Grado, pietra tombale sul crac dell’Ospizio marino
Di rinvio in rinvio si è arrivati alla prescrizione. Che sarà ufficializzata nella prossima udienza fissata per il prossimo 8 maggio. Anche ieri infatti il tribunale di Gorizia ha deciso di rinviare il processo per malversazione legato ai lavori nella vecchia sede dell’Ospizio marino. Alcuni giudici del collegio erano incompatibili perché avevano in passata già affrontato, chi in sede civile chi in penale, il caso Ospizio marino. Da qui la decisione del rinvio. Che sarà l’ultimo perché a maggio, pur con la presenza dei nuovi giudici, sul processo sarà posta la pietra tombale. Come era avvenuto per la richiesta di fallimento della Fondazione, richiesta avanzata dalla Procura e rigettata dal tribunale perché presentata fuori tempo massimo.
Così sul crac dell’Ospizio marino di Grado non sarà mai fatta piena luce, su chi e per quali motivi ha creato il buco di quasi 30 milioni di euro che hanno portato alla chiusura di un istituto che funzionava e rendeva un servizio utile ai disabili. Il processo per malversazione è nato dall’indagine sul fallimento dell’Ospizio, ma se portato a compimento avrebbe potuto quantomeno chiarire i rapporti esistenti tra la Fondazione e la Regione, perché alcuni legali hanno citato alcuni esponenti regionali tra cui l’ex presidente della Regione Riccardo Illy, gli ex assessori regionali ai Lavori pubblici Gianni Pecol Cominotto e alla Sanità Ezio Beltrame, l’allora direttore dell’assessore alla Sanità Cesare De Simone. Testimonianze che decadranno anche loro, nel momento che il collegio dei giudici deciderà di non procedere per intervenuta prescrizione.

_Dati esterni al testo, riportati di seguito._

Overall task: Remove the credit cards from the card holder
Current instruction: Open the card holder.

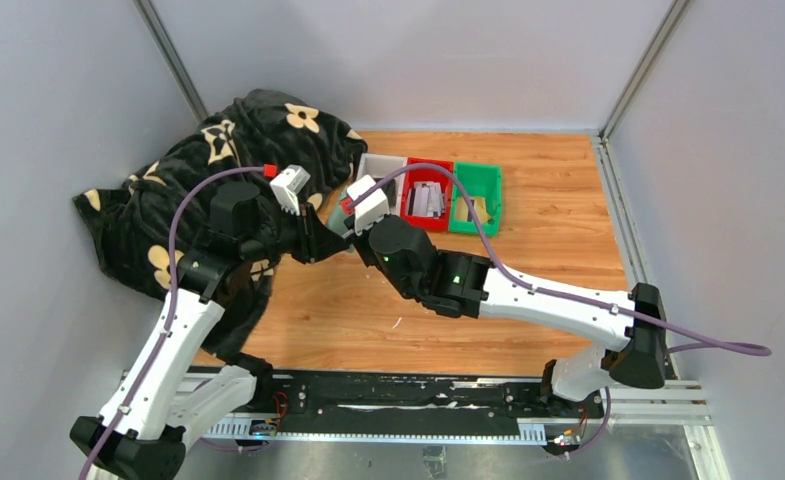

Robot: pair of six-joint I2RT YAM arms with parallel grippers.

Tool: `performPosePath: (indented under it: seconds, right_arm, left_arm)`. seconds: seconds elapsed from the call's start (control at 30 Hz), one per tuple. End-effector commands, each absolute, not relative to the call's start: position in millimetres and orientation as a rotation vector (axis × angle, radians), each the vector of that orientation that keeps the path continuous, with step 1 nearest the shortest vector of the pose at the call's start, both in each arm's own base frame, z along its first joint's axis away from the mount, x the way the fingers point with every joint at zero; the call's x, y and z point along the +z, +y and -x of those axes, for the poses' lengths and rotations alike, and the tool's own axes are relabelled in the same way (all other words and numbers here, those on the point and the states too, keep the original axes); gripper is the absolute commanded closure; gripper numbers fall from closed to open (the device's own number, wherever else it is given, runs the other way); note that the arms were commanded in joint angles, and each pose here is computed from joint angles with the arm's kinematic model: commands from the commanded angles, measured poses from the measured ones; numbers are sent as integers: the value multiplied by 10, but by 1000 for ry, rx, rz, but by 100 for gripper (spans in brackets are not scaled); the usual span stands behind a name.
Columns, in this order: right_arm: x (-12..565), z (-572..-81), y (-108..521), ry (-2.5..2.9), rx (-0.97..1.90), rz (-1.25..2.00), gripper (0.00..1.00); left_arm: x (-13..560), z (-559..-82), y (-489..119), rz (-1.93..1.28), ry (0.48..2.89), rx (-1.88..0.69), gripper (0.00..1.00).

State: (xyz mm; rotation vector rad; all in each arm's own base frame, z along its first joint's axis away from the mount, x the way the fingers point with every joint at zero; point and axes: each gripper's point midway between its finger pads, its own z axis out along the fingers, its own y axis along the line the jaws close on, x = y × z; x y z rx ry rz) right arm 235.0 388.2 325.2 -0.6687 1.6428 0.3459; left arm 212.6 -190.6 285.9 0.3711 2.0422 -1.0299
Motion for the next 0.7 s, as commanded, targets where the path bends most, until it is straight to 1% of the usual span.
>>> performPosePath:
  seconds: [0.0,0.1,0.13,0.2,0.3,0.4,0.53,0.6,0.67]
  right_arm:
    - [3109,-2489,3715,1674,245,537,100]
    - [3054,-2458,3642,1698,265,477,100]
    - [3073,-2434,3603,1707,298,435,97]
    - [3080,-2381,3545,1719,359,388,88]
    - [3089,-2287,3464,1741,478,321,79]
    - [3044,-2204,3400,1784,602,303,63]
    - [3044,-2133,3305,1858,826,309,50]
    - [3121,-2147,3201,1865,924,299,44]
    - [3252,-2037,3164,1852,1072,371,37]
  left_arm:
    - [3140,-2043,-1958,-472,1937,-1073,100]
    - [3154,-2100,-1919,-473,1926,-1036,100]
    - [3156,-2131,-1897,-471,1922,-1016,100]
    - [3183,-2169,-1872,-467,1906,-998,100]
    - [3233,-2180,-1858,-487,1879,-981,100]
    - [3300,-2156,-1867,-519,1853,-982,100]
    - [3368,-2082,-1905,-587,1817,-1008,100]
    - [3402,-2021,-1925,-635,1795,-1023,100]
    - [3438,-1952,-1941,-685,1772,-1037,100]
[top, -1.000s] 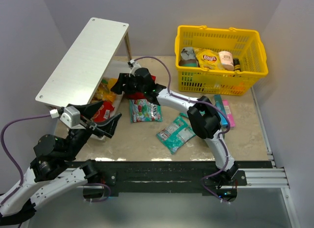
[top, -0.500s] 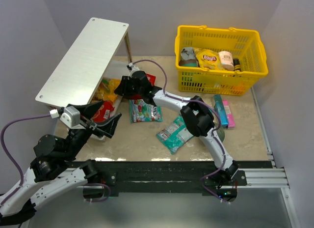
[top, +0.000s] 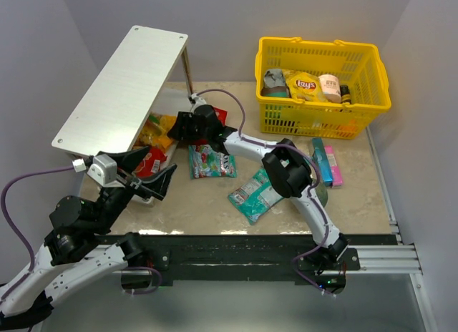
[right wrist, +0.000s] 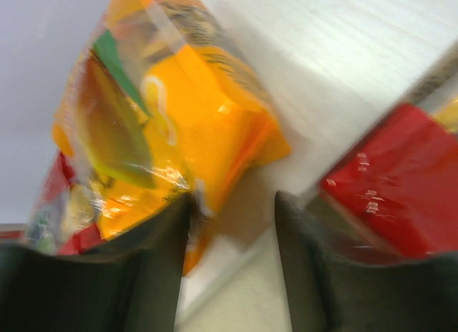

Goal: Place and organize the candy bags onto the shelf

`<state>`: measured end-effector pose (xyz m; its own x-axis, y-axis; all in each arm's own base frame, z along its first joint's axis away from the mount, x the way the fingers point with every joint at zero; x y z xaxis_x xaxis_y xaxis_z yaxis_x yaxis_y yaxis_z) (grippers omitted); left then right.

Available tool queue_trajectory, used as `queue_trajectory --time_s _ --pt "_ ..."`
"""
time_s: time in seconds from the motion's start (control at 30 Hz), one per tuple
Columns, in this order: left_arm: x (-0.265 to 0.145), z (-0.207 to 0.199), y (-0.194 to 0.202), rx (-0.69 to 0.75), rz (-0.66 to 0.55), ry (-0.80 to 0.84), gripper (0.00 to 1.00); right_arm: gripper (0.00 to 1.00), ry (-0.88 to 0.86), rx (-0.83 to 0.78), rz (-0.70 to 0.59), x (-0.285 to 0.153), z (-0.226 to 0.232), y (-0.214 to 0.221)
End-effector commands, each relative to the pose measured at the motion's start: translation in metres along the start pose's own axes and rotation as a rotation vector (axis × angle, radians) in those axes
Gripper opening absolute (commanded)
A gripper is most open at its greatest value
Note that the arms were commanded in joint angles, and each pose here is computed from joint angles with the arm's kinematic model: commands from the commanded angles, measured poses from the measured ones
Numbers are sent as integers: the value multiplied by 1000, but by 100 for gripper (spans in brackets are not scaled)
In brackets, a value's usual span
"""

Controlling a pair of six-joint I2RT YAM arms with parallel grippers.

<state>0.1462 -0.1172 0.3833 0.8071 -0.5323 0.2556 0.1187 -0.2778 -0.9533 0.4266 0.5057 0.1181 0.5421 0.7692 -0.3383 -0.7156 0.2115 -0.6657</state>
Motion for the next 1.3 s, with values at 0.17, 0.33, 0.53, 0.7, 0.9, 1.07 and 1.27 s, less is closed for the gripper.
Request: queue_trajectory --time_s 0.17,0.33,0.53,0.7,0.9,1.07,1.27 --pt "3 1 -2 12 -18 -3 99 71 70 -28 -125 -61 29 -59" --pt "3 -1 -2 8 -18 3 100 72 235 5 -181 -91 11 -70" --pt "2 -1 -4 1 -28 5 100 74 493 119 -218 -99 -54 -72" --pt "3 -1 -4 0 -30 4 99 75 614 167 -235 -98 -88 -64" --pt "4 0 -1 7 -20 0 100 75 659 181 -226 -89 -106 -51" --pt "6 -1 1 13 -8 3 99 67 598 147 -153 -73 -105 -37" --pt "6 -2 0 8 -9 10 100 22 594 144 -129 -86 -105 -28"
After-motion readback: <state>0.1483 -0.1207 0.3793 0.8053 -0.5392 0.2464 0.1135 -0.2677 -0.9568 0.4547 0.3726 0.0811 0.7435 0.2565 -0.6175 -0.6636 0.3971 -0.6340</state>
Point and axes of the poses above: each gripper's point midway between its finger pads, its own x axis out along the fingers, its own z axis along the line the jaws close on, y = z × x, the point moved 2 cm from there along -x, back along the fingers, and after that the axes turned 1 degree about x, right-handed, at the moved point
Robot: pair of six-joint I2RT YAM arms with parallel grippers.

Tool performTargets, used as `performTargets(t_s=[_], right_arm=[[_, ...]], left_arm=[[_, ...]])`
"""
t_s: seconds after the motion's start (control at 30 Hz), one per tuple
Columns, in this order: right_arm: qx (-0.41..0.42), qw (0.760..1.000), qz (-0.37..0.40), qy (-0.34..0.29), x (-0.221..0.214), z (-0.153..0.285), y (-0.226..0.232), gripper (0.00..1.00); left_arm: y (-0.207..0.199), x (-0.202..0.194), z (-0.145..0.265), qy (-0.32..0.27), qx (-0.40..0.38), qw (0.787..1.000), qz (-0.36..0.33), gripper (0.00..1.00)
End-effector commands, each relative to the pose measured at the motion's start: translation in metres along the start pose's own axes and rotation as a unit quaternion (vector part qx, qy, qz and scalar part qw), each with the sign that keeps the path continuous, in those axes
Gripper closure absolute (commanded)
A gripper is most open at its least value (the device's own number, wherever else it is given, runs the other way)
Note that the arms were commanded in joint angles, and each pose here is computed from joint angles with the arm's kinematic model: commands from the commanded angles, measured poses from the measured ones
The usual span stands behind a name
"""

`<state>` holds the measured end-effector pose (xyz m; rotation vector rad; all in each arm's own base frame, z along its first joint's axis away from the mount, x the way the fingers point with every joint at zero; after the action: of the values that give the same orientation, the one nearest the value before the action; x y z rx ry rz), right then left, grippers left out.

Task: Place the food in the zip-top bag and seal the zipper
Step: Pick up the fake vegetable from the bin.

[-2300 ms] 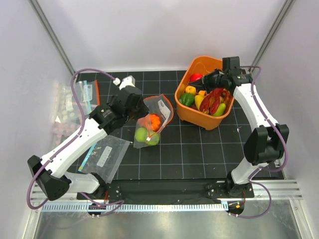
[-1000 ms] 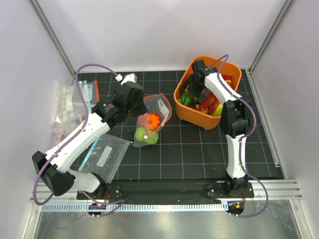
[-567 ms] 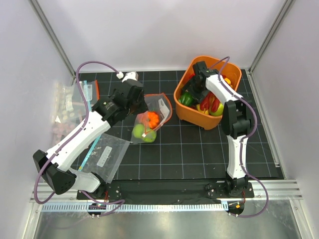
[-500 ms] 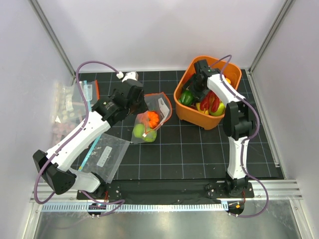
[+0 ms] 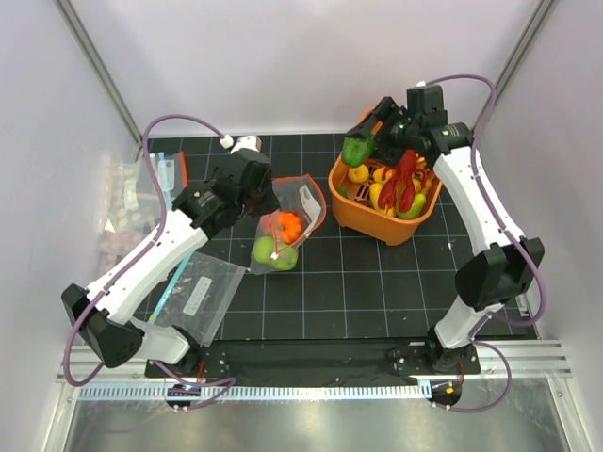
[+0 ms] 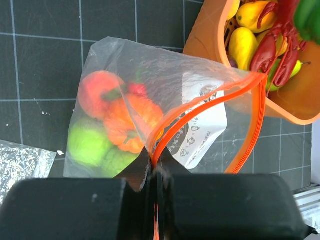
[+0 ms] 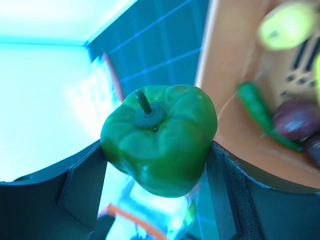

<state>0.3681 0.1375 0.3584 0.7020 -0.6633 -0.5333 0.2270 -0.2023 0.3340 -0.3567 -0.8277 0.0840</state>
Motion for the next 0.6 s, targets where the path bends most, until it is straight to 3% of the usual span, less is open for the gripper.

Sei sono gli imputati in questo processo: l’ex presidente del Consiglio di amministrazione della Fondazione ospizio marino Rodolfo Medeot e i consiglieri di amministrazione Amedeo Morra, Roberto Marin, Massimo Vosca, Emanuele Oriti e Mario Pamio. Il processo nasce da un contributo di 350mila euro che nel 2001 la Regione - non costituitasi parte civile - concesse alla Fondazione per la ristrutturazione e l’adattamento funzionale della sede storica di via Fiume, che si trovava in uno stato di degrado. Invece i soldi, secondo il capo di imputazione, vennero utilizzati per altri interventi nella vicina clinica Sant’Eufemia e per scopi sanitari non previsti dallo statuto dell’Ospizio marino di Grado.
La Procura della Repubblica ha sempre sostenuto che quei soldi furono utilizzati per predisporre al piano terra il sito necessario a ospitare la futura sezione diagnostica e al secondo piano le sale chirurgiche. Per utilizzare in tal modo questi soldi la Fondazione avrebbe dovuto predisporre una variante al progetto e sottoporla al nulla osta regionale. Soldi che sono stati restituiti alla Regione, anche se ciò non estingue il reato.